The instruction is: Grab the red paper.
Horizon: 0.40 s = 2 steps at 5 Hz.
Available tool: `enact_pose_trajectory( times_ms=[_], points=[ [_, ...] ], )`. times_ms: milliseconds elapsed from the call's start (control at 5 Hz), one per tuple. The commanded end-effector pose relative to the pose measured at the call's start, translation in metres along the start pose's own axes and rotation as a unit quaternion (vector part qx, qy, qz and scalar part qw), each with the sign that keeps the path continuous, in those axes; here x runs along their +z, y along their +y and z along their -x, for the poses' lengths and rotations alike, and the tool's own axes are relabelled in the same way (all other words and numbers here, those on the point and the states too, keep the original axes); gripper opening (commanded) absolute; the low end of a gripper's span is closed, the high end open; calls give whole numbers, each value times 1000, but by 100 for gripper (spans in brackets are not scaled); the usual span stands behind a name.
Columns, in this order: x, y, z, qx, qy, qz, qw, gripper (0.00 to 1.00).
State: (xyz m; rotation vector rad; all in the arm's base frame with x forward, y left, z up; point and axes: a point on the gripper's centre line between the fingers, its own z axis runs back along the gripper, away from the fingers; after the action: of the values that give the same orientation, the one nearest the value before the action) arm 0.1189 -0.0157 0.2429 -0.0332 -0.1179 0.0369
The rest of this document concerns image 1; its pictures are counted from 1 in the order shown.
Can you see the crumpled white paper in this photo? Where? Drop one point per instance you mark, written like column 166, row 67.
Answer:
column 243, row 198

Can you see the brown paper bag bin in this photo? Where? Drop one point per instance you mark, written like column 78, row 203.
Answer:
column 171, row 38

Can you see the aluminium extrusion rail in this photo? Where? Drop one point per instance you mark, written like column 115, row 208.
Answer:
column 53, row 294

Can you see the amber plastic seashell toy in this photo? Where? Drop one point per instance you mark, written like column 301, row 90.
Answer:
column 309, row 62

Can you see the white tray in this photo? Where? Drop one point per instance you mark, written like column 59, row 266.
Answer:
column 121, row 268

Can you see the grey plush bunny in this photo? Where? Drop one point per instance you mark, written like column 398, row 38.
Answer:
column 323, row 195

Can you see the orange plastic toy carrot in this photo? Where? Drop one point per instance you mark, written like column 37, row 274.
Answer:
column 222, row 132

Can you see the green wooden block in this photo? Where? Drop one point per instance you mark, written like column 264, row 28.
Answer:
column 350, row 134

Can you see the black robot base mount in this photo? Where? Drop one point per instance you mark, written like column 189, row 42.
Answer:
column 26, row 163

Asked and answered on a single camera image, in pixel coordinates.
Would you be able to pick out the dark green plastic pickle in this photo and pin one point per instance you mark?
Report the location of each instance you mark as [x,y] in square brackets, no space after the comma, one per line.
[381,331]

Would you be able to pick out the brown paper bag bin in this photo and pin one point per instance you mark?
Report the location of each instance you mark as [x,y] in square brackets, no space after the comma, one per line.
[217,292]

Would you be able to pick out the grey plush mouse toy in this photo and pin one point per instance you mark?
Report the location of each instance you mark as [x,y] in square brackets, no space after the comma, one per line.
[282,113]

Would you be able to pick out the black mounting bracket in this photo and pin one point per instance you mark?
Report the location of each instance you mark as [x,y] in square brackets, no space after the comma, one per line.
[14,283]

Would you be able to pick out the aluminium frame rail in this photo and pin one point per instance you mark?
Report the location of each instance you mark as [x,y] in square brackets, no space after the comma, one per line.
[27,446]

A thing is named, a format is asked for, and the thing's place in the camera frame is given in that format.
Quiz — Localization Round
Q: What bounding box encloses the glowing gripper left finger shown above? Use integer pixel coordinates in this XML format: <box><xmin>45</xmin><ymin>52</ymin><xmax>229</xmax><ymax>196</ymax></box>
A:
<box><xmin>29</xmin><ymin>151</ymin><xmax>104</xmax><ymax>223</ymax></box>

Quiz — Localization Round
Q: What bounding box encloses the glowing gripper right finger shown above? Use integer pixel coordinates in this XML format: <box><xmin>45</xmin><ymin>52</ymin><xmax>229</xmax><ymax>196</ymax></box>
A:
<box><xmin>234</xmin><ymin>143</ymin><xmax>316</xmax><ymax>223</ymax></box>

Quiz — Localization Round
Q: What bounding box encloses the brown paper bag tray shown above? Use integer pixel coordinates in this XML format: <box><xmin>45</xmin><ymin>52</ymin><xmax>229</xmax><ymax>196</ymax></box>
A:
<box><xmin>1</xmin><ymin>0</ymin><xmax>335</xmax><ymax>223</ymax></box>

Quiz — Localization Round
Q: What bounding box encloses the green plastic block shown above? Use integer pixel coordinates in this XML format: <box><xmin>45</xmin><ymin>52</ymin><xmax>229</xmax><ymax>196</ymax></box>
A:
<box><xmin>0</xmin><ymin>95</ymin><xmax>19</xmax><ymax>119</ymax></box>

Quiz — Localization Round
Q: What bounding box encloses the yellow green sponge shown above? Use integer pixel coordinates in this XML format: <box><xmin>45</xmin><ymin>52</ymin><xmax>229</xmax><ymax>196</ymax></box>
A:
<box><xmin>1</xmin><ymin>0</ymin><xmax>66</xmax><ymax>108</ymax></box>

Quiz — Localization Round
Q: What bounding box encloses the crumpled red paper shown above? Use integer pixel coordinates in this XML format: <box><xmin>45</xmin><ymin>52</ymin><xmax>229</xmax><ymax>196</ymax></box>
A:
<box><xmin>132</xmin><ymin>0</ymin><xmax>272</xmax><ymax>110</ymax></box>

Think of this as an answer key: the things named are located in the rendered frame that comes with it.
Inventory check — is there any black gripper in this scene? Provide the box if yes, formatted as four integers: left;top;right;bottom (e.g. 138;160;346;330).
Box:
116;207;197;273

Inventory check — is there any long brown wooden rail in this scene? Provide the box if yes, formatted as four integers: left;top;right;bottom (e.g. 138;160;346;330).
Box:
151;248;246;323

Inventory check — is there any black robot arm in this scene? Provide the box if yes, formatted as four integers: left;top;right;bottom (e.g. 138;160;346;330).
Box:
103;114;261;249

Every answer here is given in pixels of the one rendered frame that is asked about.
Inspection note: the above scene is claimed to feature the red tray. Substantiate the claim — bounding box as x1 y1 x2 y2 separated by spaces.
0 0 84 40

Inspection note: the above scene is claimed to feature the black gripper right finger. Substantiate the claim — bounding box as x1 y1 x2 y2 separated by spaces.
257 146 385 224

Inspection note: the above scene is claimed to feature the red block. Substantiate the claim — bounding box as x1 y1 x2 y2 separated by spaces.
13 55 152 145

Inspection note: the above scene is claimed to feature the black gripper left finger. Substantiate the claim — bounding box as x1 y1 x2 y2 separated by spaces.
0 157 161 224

******

Retype the material word for word. Add nothing to it.

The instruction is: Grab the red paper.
Horizon: 0.40 s = 2 steps at 5 Hz.
Available tool: `enact_pose_trajectory( times_ms=[_], points=[ [_, ...] ], )`. times_ms: milliseconds elapsed from the call's start (control at 5 Hz), one per tuple. The commanded end-effector pose relative to the pose measured at the call's start, translation in metres along the start pose's own axes and rotation as a unit quaternion (vector part qx, qy, qz and scalar part qw), each with the sign that keeps the path continuous, in those axes; here x runs along their +z, y along their +y and z along their -x, for the poses' lengths and rotations alike, and the tool's own axes are relabelled in the same way (all other words and numbers here, those on the point and the states too, keep the original axes); gripper opening (commanded) absolute; the low end of a gripper's span is closed, the high end open; calls give whole numbers, each value times 1000, but by 100 for gripper (spans in brackets are not scaled); the usual span stands behind a name.
Columns, in this order: x, y, z, qx, qy, qz, qw, gripper (0.00 to 1.00).
State: (xyz m; rotation vector rad; all in the arm's base frame with x forward, y left, z up; point and axes: a point on the gripper's centre line between the fingers, its own z axis runs back along the gripper, away from the fingers; after the action: of the values that give the same orientation, the one nearest the value before the action) arm 0.1189 -0.0157 0.2429 -0.0332 -0.1179 0.0369
The rest of this document concerns image 1; its pictures are counted from 1 in the order shown.
Can you see the crumpled white paper in this photo? Where? Drop one point per instance you mark, written like column 166, row 67.
Answer:
column 243, row 198

Can you see the brown paper bag bin in this photo? Where? Drop one point per instance you mark, written like column 78, row 203.
Answer:
column 171, row 38

Can you see the aluminium extrusion rail in this photo? Where? Drop one point per instance you mark, written like column 115, row 208.
Answer:
column 53, row 294

Can you see the amber plastic seashell toy in this photo? Where? Drop one point per instance you mark, written like column 301, row 90.
Answer:
column 309, row 62

Can you see the white tray in this photo? Where? Drop one point per instance you mark, written like column 59, row 266.
Answer:
column 121, row 268

Can you see the grey plush bunny in this photo? Where? Drop one point per instance you mark, written like column 398, row 38.
Answer:
column 323, row 195

Can you see the orange plastic toy carrot in this photo? Where? Drop one point per instance you mark, written like column 37, row 274.
Answer:
column 222, row 132

Can you see the green wooden block in this photo? Where? Drop one point per instance you mark, written like column 264, row 28.
Answer:
column 350, row 134

Can you see the black robot base mount in this photo? Where? Drop one point per instance you mark, written like column 189, row 42.
Answer:
column 26, row 163

Asked and answered on a single camera image, in pixel coordinates.
Would you be able to pick out the dark green plastic pickle in this photo and pin one point per instance you mark?
Report the location of each instance you mark as [x,y] in square brackets, no space after the comma, one per line.
[381,331]

Would you be able to pick out the brown paper bag bin in this photo and pin one point per instance you mark?
Report the location of each instance you mark as [x,y] in square brackets, no space after the comma, one per line.
[217,292]

Would you be able to pick out the grey plush mouse toy in this photo and pin one point per instance you mark?
Report the location of each instance you mark as [x,y] in square brackets, no space after the comma, one per line.
[282,113]

Would you be able to pick out the black mounting bracket in this photo and pin one point per instance you mark?
Report the location of each instance you mark as [x,y] in square brackets, no space after the comma, one per line.
[14,283]

Would you be able to pick out the aluminium frame rail in this photo and pin one point per instance you mark?
Report the location of each instance you mark as [x,y] in square brackets, no space after the comma, one per line.
[27,446]

A thing is named, a format is asked for, and the thing's place in the camera frame is given in that format.
Quiz — Localization Round
Q: What bounding box encloses the glowing gripper left finger shown above? Use integer pixel coordinates in this XML format: <box><xmin>45</xmin><ymin>52</ymin><xmax>229</xmax><ymax>196</ymax></box>
A:
<box><xmin>29</xmin><ymin>151</ymin><xmax>104</xmax><ymax>223</ymax></box>

Quiz — Localization Round
Q: What bounding box encloses the glowing gripper right finger shown above? Use integer pixel coordinates in this XML format: <box><xmin>45</xmin><ymin>52</ymin><xmax>229</xmax><ymax>196</ymax></box>
A:
<box><xmin>234</xmin><ymin>143</ymin><xmax>316</xmax><ymax>223</ymax></box>

Quiz — Localization Round
Q: What bounding box encloses the brown paper bag tray shown above? Use integer pixel coordinates in this XML format: <box><xmin>45</xmin><ymin>52</ymin><xmax>229</xmax><ymax>196</ymax></box>
A:
<box><xmin>1</xmin><ymin>0</ymin><xmax>335</xmax><ymax>223</ymax></box>

Quiz — Localization Round
Q: What bounding box encloses the green plastic block shown above? Use integer pixel coordinates in this XML format: <box><xmin>45</xmin><ymin>52</ymin><xmax>229</xmax><ymax>196</ymax></box>
A:
<box><xmin>0</xmin><ymin>95</ymin><xmax>19</xmax><ymax>119</ymax></box>

Quiz — Localization Round
Q: What bounding box encloses the yellow green sponge shown above? Use integer pixel coordinates in this XML format: <box><xmin>45</xmin><ymin>52</ymin><xmax>229</xmax><ymax>196</ymax></box>
A:
<box><xmin>1</xmin><ymin>0</ymin><xmax>66</xmax><ymax>108</ymax></box>

Quiz — Localization Round
Q: What bounding box encloses the crumpled red paper shown above? Use integer pixel coordinates in this XML format: <box><xmin>45</xmin><ymin>52</ymin><xmax>229</xmax><ymax>196</ymax></box>
A:
<box><xmin>132</xmin><ymin>0</ymin><xmax>272</xmax><ymax>110</ymax></box>

Think of this as an answer key: the things named are located in the rendered frame that comes with it.
Inventory check — is there any black gripper in this scene? Provide the box if yes, formatted as four integers: left;top;right;bottom (e.g. 138;160;346;330).
Box:
116;207;197;273

Inventory check — is there any long brown wooden rail in this scene? Provide the box if yes, formatted as four integers: left;top;right;bottom (e.g. 138;160;346;330).
Box:
151;248;246;323

Inventory check — is there any black robot arm in this scene? Provide the box if yes, formatted as four integers: left;top;right;bottom (e.g. 138;160;346;330).
Box:
103;114;261;249

Every answer here is given in pixels of the one rendered frame that is asked about.
Inspection note: the above scene is claimed to feature the red tray. Substantiate the claim — bounding box as x1 y1 x2 y2 separated by spaces.
0 0 84 40

Inspection note: the above scene is claimed to feature the black gripper right finger. Substantiate the claim — bounding box as x1 y1 x2 y2 separated by spaces.
257 146 385 224

Inspection note: the above scene is claimed to feature the red block. Substantiate the claim — bounding box as x1 y1 x2 y2 separated by spaces.
13 55 152 145

Inspection note: the above scene is claimed to feature the black gripper left finger. Substantiate the claim — bounding box as x1 y1 x2 y2 separated by spaces.
0 157 161 224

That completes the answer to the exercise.